- Activity:
Transcribe exactly the lines from the top of the records below through the line that holds "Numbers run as", both included, with no pictures.

(Given records)

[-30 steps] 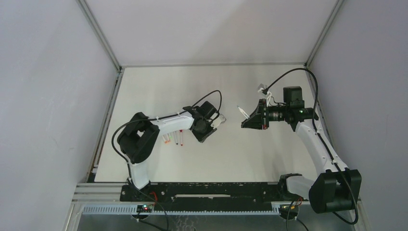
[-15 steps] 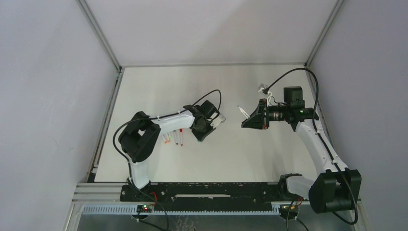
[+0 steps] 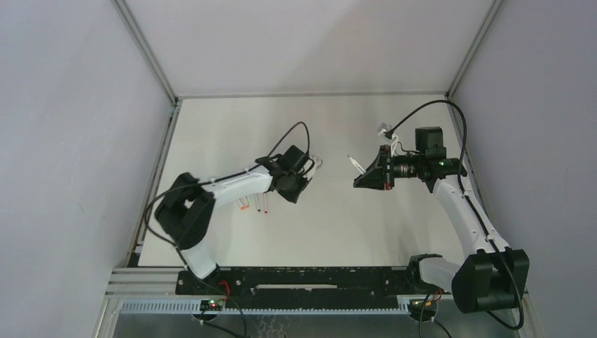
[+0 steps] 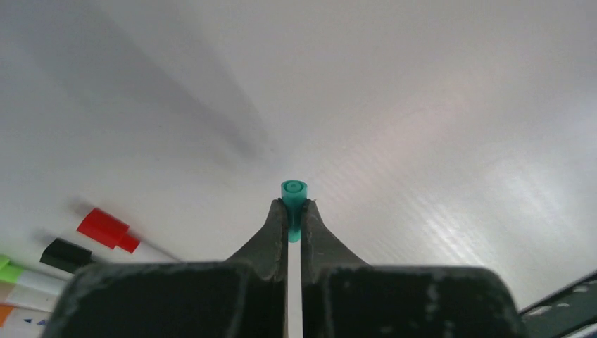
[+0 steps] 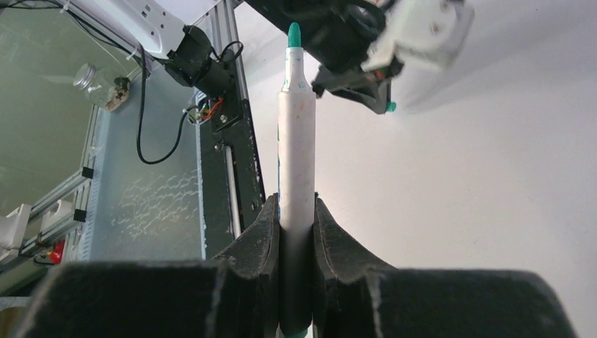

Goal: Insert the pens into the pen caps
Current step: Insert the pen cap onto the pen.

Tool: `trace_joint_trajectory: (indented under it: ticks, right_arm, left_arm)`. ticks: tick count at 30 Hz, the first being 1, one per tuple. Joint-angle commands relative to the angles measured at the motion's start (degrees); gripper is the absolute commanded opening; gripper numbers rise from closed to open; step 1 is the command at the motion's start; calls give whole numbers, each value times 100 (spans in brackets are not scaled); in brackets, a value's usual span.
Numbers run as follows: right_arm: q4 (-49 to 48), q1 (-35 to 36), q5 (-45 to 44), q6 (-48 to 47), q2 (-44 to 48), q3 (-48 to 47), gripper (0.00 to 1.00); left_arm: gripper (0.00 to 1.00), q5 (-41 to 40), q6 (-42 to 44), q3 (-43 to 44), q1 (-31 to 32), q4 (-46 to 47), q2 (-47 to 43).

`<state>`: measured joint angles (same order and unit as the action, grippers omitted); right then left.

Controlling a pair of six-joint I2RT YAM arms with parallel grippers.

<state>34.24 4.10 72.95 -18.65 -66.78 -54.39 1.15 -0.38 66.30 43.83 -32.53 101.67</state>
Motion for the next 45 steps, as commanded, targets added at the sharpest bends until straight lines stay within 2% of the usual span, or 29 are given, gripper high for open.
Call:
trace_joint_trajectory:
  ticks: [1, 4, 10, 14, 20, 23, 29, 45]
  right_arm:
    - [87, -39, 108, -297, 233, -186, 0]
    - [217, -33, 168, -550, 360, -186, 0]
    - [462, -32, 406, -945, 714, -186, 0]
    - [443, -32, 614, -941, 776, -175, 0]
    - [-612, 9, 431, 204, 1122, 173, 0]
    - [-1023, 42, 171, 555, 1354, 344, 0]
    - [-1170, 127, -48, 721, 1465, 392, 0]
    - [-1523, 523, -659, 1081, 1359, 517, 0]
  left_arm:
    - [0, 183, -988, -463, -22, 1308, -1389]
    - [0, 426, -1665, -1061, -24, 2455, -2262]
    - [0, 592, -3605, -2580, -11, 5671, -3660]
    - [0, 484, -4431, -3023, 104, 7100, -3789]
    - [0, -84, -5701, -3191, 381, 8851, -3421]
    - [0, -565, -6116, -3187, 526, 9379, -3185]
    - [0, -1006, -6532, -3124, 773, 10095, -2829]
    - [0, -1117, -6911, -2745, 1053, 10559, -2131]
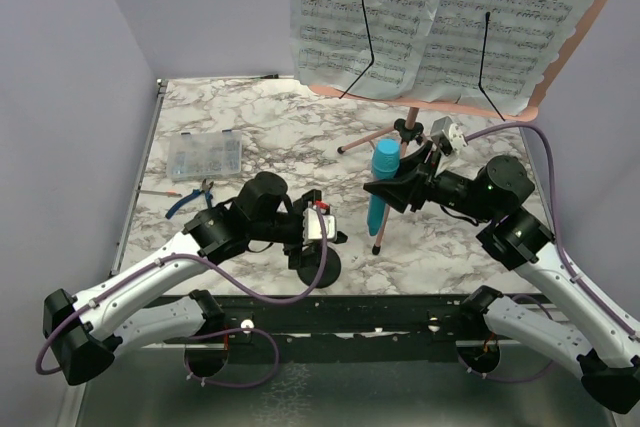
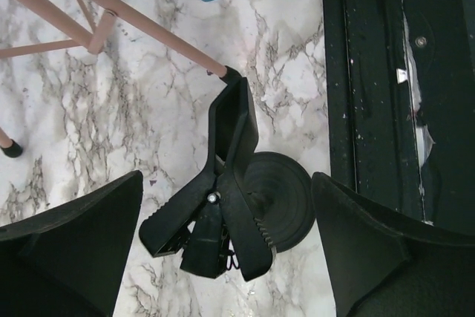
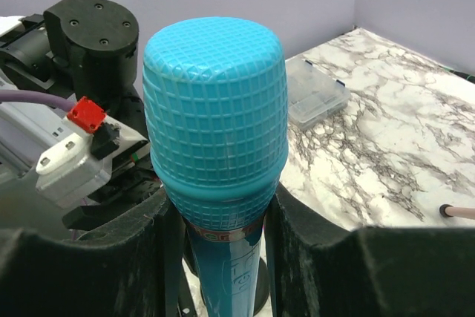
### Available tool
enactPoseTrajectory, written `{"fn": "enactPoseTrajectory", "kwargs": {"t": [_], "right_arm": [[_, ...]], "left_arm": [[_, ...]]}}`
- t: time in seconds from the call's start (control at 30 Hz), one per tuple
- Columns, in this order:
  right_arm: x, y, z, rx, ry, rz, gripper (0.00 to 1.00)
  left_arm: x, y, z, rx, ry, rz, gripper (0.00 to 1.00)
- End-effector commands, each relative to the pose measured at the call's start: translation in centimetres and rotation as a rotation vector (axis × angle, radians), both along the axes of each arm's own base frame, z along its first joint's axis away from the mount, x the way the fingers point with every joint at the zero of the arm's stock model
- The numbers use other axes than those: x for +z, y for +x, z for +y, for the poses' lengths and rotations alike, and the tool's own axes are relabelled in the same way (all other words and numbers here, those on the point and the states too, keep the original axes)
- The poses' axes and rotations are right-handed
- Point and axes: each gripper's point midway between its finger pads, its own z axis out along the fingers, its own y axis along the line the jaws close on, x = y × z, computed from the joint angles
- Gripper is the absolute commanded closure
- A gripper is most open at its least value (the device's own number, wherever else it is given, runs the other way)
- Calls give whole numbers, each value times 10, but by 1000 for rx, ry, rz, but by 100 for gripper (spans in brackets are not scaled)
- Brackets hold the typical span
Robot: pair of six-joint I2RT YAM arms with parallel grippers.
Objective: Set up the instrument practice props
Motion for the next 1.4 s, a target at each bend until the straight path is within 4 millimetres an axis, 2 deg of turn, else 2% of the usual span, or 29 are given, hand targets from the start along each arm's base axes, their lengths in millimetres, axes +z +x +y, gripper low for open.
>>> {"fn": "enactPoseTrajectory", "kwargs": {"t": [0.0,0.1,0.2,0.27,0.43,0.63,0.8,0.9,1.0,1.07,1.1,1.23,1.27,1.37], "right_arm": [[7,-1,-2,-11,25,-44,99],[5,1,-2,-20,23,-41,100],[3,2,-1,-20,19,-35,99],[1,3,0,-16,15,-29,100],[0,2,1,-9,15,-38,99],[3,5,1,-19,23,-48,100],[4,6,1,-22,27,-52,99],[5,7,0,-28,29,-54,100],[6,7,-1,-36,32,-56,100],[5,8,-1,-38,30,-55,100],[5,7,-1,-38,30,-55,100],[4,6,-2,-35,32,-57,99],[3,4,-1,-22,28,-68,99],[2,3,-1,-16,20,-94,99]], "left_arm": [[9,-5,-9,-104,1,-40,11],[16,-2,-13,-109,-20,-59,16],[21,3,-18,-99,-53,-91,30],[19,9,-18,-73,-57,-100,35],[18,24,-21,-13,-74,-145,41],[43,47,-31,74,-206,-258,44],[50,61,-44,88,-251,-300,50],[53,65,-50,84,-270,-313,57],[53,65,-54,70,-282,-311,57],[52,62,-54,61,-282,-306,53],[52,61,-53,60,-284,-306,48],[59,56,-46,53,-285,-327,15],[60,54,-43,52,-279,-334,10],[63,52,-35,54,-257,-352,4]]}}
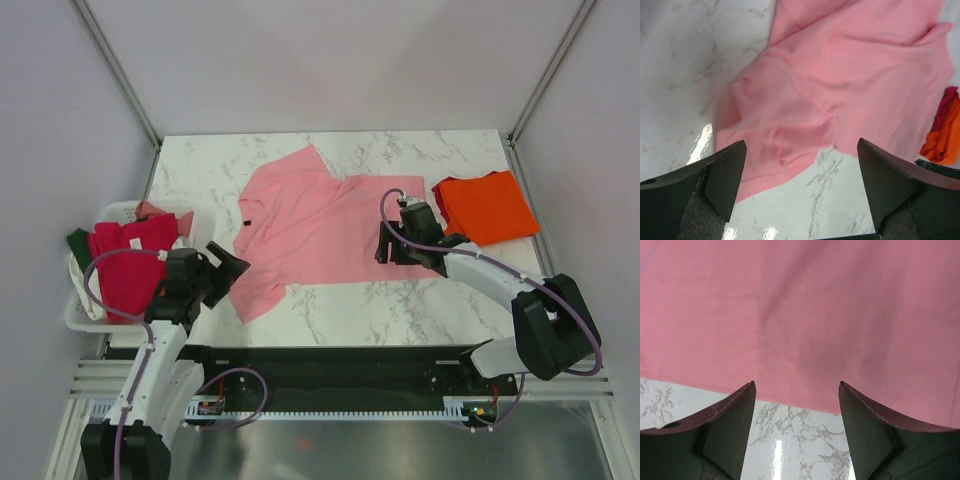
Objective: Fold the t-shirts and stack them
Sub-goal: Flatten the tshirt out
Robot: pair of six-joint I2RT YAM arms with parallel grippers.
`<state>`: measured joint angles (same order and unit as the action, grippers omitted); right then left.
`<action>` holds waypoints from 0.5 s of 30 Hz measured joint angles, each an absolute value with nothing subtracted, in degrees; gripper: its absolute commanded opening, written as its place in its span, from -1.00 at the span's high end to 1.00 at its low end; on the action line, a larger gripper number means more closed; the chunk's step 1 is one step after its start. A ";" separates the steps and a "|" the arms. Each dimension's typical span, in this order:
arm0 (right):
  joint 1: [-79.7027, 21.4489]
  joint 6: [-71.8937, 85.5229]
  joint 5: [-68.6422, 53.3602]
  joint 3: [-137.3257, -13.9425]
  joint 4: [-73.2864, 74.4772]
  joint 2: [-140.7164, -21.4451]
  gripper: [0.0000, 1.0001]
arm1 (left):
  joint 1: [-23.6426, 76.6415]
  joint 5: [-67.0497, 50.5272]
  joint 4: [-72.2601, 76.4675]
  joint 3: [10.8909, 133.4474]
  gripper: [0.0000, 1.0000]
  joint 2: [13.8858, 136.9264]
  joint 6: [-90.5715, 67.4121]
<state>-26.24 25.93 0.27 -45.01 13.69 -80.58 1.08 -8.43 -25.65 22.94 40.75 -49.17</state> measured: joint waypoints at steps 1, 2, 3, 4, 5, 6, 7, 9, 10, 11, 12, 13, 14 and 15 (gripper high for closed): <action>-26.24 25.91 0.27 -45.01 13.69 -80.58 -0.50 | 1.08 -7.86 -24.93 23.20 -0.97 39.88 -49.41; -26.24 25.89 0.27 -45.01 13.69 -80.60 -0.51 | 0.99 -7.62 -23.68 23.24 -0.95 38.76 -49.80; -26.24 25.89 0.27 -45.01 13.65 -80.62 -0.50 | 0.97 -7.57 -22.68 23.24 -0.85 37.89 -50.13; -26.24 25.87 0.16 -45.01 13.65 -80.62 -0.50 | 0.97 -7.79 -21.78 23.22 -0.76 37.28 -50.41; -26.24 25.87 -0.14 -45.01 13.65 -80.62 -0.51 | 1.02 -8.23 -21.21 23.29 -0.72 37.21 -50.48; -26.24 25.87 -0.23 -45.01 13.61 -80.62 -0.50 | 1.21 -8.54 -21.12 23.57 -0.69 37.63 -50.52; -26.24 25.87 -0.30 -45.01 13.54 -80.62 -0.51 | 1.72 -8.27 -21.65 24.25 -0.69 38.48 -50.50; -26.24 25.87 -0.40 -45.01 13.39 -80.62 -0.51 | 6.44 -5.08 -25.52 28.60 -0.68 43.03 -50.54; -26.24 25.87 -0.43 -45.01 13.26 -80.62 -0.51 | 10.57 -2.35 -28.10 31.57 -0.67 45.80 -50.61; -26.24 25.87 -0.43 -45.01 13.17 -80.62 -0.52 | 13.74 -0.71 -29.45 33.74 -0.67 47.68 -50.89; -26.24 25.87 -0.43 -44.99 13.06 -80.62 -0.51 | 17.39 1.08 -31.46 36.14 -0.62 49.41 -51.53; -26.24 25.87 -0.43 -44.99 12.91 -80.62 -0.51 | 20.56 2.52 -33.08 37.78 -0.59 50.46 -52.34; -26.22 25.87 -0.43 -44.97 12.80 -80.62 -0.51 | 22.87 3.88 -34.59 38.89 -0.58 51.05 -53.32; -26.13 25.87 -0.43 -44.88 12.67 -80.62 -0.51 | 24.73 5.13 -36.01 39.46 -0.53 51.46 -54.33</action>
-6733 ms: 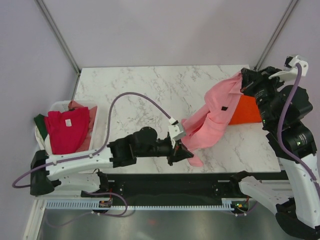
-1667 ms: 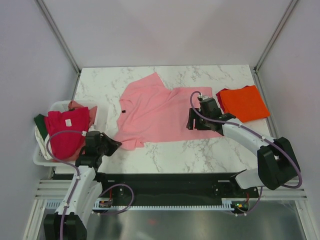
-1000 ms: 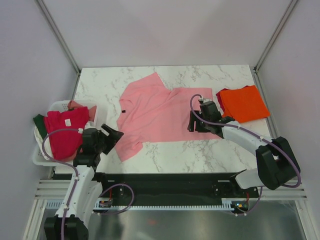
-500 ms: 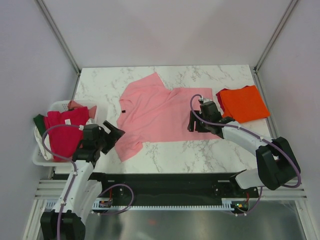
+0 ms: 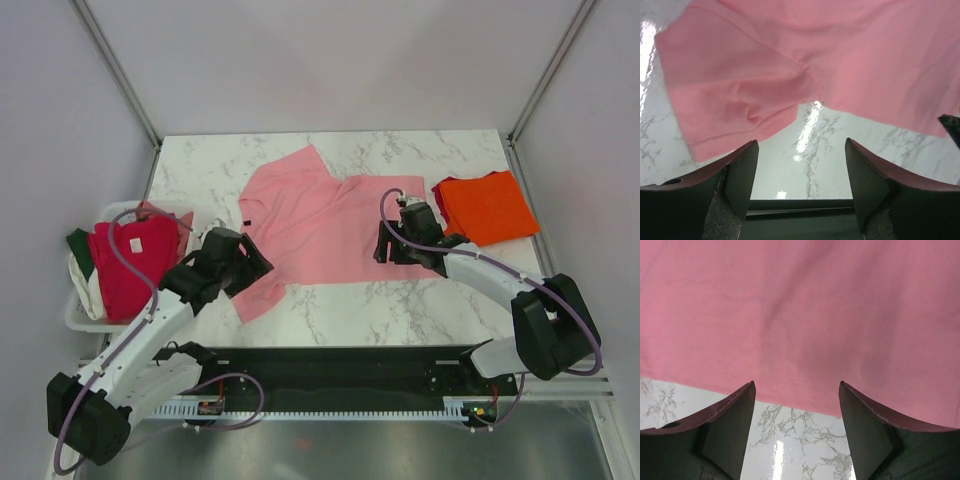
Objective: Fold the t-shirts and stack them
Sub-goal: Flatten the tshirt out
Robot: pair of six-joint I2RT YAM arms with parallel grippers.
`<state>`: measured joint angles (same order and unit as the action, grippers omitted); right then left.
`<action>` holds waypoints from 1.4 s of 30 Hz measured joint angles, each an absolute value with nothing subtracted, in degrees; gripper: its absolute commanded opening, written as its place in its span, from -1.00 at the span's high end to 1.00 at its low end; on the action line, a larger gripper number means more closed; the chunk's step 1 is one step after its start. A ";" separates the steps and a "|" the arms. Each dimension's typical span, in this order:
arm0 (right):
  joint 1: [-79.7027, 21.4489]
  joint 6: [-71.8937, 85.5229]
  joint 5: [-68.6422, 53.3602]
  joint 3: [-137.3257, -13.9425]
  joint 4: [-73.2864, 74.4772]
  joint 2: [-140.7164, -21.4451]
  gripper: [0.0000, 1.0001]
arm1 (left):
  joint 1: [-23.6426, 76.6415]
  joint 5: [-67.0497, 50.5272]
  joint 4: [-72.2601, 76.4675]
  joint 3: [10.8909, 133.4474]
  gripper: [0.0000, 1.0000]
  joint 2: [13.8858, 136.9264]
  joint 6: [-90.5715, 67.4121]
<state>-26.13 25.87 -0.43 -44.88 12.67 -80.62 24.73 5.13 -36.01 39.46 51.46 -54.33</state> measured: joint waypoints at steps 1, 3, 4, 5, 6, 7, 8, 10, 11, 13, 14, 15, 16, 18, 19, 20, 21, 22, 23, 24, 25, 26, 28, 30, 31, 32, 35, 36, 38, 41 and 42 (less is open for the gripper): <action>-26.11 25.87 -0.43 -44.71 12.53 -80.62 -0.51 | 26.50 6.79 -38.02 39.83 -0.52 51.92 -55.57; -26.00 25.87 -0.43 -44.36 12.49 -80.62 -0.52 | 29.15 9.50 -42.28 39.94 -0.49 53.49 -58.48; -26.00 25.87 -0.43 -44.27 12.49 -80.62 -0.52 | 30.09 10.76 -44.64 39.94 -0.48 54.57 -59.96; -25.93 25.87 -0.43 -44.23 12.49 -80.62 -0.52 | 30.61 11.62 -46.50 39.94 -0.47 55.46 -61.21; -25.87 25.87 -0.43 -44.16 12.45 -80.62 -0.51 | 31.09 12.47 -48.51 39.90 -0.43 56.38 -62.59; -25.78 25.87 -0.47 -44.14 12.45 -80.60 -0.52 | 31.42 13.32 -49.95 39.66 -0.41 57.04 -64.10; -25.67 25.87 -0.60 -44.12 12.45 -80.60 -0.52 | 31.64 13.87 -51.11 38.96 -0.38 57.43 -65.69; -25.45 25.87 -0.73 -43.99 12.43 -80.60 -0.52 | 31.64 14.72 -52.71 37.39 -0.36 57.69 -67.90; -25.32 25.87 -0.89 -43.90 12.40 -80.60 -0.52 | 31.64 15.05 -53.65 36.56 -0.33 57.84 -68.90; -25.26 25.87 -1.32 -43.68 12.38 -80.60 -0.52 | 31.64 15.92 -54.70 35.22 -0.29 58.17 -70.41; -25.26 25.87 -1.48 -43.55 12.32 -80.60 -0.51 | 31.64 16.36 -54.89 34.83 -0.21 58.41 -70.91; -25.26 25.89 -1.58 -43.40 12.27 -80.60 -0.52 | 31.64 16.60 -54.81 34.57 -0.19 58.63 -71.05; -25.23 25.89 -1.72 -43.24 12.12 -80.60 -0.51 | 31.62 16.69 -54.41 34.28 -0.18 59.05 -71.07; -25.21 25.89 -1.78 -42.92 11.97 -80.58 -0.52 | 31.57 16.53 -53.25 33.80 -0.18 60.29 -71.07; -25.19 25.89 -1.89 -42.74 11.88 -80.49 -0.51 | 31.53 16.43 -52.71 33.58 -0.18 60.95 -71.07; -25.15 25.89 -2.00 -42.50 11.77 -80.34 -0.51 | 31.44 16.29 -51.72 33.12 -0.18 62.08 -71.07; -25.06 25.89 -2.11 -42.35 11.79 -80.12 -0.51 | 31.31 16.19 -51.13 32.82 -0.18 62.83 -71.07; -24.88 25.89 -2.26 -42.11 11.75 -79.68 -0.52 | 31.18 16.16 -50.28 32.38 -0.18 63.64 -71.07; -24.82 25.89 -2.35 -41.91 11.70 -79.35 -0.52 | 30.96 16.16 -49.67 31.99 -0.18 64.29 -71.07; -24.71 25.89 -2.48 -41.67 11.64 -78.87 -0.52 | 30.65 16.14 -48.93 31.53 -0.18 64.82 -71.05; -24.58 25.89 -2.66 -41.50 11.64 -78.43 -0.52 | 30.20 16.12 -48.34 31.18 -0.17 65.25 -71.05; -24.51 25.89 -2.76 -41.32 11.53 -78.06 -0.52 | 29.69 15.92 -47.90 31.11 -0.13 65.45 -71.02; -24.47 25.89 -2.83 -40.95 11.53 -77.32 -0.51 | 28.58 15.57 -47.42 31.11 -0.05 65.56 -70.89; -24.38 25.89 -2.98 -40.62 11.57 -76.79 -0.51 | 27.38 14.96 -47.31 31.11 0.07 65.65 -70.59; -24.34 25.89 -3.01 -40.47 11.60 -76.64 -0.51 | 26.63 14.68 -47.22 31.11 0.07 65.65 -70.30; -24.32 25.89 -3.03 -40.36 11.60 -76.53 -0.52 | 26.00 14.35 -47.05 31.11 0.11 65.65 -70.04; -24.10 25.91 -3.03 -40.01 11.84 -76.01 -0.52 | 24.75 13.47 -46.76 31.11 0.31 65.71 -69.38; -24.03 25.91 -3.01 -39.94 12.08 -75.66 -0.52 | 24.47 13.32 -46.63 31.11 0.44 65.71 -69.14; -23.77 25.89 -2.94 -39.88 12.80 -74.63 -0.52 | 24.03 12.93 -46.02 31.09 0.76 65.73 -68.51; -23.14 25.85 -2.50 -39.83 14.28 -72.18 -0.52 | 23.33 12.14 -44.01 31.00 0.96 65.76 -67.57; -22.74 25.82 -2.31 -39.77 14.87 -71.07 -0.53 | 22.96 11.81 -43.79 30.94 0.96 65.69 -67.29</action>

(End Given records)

- Solution to this task:
[-30 steps] 
[-15 steps] 
[+0 steps] 
[+0 steps] 
[+0 steps] 

Goal: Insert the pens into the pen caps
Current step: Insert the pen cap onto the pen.

Tool: `trace_joint_trajectory: (indented under it: ticks, right_arm, left_arm)`. ticks: tick count at 30 Hz, the first being 1, one per tuple. Joint-angle commands relative to the angles measured at the motion's start (degrees); gripper is the absolute commanded opening; gripper numbers rise from closed to open; step 1 is the command at the motion's start; calls give whole numbers, each value times 100 (spans in brackets are not scaled); in brackets, a value's usual span.
Numbers run as follows: right_arm: q4 (-49 to 48), q1 (-35 to 36), q5 (-45 to 44), q6 (-48 to 47), q2 (-44 to 48), q3 (-48 to 47), gripper (0.00 to 1.00); left_arm: gripper (0.00 to 1.00), q5 (-41 to 40), q6 (-42 to 44), q3 (-43 to 44), q1 (-31 to 32), q4 (-46 to 47), q2 (-47 to 43).

No further output is needed.